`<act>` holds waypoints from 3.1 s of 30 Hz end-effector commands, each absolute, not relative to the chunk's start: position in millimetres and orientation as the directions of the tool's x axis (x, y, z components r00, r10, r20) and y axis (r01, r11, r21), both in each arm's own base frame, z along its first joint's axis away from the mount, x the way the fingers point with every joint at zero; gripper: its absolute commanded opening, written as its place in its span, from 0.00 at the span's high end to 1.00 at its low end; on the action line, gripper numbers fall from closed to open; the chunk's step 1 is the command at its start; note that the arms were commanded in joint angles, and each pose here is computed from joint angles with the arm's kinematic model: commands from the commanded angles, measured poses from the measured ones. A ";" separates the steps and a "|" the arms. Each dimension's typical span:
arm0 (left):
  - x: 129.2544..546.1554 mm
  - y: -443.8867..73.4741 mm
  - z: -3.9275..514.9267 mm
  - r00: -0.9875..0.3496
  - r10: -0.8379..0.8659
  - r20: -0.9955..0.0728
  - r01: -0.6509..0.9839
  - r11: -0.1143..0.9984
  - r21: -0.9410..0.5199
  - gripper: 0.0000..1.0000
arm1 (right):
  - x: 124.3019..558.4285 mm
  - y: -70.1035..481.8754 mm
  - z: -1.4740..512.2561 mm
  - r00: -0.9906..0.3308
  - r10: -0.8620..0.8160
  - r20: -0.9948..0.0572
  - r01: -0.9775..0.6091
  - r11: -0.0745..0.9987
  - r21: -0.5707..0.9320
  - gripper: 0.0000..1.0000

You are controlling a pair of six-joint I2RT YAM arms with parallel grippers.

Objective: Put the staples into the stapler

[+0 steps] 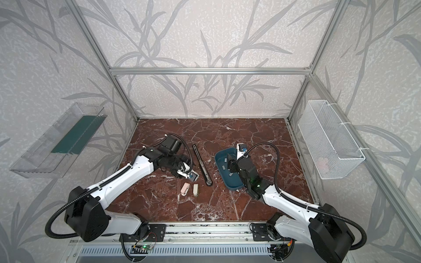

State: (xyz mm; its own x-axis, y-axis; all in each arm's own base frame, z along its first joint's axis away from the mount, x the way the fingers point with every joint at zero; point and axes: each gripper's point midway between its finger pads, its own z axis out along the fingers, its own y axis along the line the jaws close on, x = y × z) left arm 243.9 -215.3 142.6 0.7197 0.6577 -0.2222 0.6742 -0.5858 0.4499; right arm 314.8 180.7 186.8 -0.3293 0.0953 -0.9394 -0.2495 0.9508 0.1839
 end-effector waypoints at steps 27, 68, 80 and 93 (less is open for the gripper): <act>187.7 -230.0 36.4 0.955 0.285 0.077 0.276 -0.955 0.113 0.54 | 309.4 197.4 198.4 -0.336 0.092 -0.937 -0.341 0.916 0.212 0.22; 242.9 -317.6 227.3 0.596 0.695 -0.402 0.727 -0.254 0.638 1.00 | 300.9 175.0 221.2 -0.282 0.188 -0.941 -0.276 0.923 0.267 0.22; 304.0 -314.4 266.0 0.349 0.522 -0.779 0.782 0.295 0.548 1.00 | 297.3 175.6 227.5 -0.272 0.183 -0.945 -0.298 0.918 0.263 0.22; 303.6 -302.2 234.1 0.362 0.622 -0.694 0.783 0.202 0.589 1.00 | 261.2 239.9 252.9 -0.196 0.097 -0.976 -0.607 0.770 0.199 0.29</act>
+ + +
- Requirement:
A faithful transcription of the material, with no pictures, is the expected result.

- Reply:
`<act>` holds waypoints from 3.1 s of 30 Hz end-effector commands, each absolute, not relative to the chunk's start: position in millimetres and orientation as the directions of the tool's x axis (x, y, z components r00, r10, r20) and y axis (r01, r11, r21), both in each arm's own base frame, z along its first joint's axis away from the mount, x the way the fingers point with every joint at zero; gripper: its absolute commanded opening, written as its place in its span, from 0.00 at the span's high end to 1.00 at its low end; on the action line, gripper numbers fall from closed to open; the chunk's step 1 is the command at its start; note that the arms were commanded in joint angles, and each pose here is computed from joint angles with the arm's kinematic model: commands from the commanded angles, measured poses from the measured ones. A ";" separates the steps and a "|" the arms. Each dimension's typical span:
arm0 (left):
  - x: 129.2544..546.1554 mm
  - y: -443.8867..73.4741 mm
  - z: -3.9275..514.9267 mm
  - r00: -0.9875..0.3496
  - r10: -0.8379..0.8659
  - r20: -0.9955..0.0728
  - r01: -0.6509..0.9839
  - r11: -0.1143..0.9984
  - r21: -0.9410..0.5199
  - gripper: 0.0000..1.0000
arm1 (right):
  - x: 124.3019..558.4285 mm
  - y: -70.1035..481.8754 mm
  - z: -1.4740..512.2561 mm
  - r00: -0.9906..0.3308
  - r10: -0.8620..0.8160
  - r20: -0.9948..0.0572
  - r01: -0.9775..0.6091
  - r11: -0.0745..0.9987
  - r21: -0.5707..0.9320
  - gripper: 0.0000..1.0000

You are controlling a pair of six-joint I2RT YAM arms with parallel grippers.

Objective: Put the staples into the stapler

[+0 steps] 

State: (xyz mm; its own x-axis, y-axis; all in each arm's own base frame, z along its first joint's axis away from the mount, x the way the fingers point with every joint at zero; point and axes: each gripper's point midway between its finger pads, its own z axis out along the fingers, its own y axis along the line the jaws close on, x = y × z) left arm 243.9 -215.3 142.6 0.7197 0.6577 -0.2222 0.6742 -0.5858 0.4499; right arm 314.8 180.7 186.8 -0.3293 0.0953 -0.9394 -0.2495 0.9508 0.1839
 end-effector waypoints at steps 27, 68, 80 and 93 (less is open for the gripper): <act>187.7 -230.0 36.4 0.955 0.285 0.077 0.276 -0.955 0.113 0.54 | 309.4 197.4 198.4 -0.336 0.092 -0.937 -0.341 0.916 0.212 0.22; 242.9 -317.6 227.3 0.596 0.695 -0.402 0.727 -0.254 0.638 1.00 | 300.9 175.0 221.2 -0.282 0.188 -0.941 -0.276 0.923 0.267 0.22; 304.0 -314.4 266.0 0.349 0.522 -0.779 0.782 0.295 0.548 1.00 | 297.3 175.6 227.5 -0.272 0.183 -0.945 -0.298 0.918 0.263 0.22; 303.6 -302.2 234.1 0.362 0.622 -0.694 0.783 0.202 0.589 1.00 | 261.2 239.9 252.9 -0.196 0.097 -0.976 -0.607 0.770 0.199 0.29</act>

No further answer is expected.